Mulher, marido e líder religiosa foram presos; casal afirma que criança morreu engasgada em janeiro de 2024 e corpo foi enterrado sem registro oficial
A Polícia Civil de São Pedro da Aldeia segue em buscas pelos restos mortais de um bebê que teria morrido há mais de um ano. O caso só veio à tona nesta semana, depois que o Conselho Tutelar apurou uma denúncia de maus-tratos contra outros filhos da família.
Durante a abordagem, os conselheiros questionaram sobre o paradeiro de David Luiz Oliveira da Silva, que nasceu em janeiro de 2024. A mãe relatou que o bebê morreu um dia após o parto, após se engasgar durante a amamentação. “Ela disse que estava amamentando e a criança engasgou, sufocou e foi a óbito. A gente solicitou a Certidão de Óbito, e, como ela não apresentou, questionamos sobre o fato”, contou a conselheira Marcele Fogos Carvalho.

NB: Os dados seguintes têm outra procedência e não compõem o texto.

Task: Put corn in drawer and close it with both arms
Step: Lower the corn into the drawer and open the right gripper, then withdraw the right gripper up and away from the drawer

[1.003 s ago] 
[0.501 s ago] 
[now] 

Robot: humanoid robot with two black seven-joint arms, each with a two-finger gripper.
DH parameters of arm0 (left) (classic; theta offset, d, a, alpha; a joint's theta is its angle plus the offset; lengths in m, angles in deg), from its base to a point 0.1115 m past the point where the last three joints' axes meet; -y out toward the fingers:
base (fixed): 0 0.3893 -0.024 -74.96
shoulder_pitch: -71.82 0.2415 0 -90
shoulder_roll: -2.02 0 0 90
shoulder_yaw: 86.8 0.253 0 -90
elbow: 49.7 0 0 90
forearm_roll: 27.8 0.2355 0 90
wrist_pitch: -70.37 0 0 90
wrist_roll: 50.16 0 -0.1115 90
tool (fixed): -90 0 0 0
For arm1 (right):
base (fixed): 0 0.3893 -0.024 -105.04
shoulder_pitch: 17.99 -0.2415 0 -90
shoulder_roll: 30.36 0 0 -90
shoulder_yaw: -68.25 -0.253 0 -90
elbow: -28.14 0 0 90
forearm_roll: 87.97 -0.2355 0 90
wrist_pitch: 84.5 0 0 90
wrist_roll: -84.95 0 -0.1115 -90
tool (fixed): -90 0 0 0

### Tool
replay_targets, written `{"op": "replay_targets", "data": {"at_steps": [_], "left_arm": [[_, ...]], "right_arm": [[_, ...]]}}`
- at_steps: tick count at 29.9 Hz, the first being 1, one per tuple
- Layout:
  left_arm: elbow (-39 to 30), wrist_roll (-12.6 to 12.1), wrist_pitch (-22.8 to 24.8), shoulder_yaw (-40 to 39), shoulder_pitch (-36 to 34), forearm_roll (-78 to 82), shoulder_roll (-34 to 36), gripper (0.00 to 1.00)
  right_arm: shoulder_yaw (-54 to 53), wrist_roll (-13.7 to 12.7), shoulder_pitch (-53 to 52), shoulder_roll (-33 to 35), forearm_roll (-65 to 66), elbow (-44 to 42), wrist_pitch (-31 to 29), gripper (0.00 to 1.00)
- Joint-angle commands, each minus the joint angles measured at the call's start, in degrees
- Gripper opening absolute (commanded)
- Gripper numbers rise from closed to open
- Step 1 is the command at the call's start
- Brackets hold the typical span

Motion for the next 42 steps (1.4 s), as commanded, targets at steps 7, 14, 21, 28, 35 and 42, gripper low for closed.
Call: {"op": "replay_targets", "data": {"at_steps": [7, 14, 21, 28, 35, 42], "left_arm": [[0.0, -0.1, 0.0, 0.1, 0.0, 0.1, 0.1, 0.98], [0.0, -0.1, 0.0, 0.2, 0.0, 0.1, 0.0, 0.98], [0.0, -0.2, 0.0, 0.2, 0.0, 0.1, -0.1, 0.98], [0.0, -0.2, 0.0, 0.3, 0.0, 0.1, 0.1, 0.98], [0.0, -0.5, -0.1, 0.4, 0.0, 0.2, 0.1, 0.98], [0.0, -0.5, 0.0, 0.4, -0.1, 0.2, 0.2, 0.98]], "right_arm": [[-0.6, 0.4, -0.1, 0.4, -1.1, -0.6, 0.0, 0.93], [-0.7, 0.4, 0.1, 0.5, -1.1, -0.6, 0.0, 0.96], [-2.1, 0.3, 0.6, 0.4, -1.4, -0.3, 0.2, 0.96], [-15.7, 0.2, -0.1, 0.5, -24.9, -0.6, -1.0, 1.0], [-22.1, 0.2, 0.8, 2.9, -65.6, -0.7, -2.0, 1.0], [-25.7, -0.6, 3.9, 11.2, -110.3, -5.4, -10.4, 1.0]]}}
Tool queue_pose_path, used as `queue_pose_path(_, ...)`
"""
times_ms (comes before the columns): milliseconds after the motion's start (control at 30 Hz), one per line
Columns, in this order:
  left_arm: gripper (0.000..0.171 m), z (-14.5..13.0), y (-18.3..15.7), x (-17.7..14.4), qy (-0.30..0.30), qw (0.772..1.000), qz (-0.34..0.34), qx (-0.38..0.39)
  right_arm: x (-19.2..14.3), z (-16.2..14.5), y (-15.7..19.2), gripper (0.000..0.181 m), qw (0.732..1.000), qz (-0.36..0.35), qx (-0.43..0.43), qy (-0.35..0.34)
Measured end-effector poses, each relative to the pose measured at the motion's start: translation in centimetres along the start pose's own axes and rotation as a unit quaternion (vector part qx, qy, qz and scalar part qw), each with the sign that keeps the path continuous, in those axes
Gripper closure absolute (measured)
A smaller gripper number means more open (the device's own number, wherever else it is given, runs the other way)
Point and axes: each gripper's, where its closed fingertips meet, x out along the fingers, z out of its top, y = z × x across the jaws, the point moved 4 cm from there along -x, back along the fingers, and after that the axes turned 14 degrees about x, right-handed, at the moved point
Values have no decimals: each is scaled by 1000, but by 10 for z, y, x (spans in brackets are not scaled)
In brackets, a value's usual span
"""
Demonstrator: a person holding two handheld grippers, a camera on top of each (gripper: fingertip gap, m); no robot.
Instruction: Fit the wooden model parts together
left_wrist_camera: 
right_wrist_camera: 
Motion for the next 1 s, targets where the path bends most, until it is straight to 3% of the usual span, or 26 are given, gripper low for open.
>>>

Sem documento que comprovasse a morte, o Conselho acionou a Polícia Civil. A mulher, o companheiro e uma terceira pessoa — apontada como líder religiosa que teria orientado o enterro — foram presos em flagrante. Eles são investigados por maus-tratos, homicídio culposo e ocultação de cadáver.
Em depoimento à 125ª DP, o casal afirmou que o corpo foi enterrado em uma área de mata em Sampaio Corrêa, distrito de Saquarema. Desde a noite de terça-feira (9), agentes realizam diligências no local.
Os três filhos sobreviventes, de 6 anos, 4 anos e dois meses, foram entregues ao avô paterno. A Polícia Civil informou que as investigações continuam para esclarecer todas as circunstâncias do caso.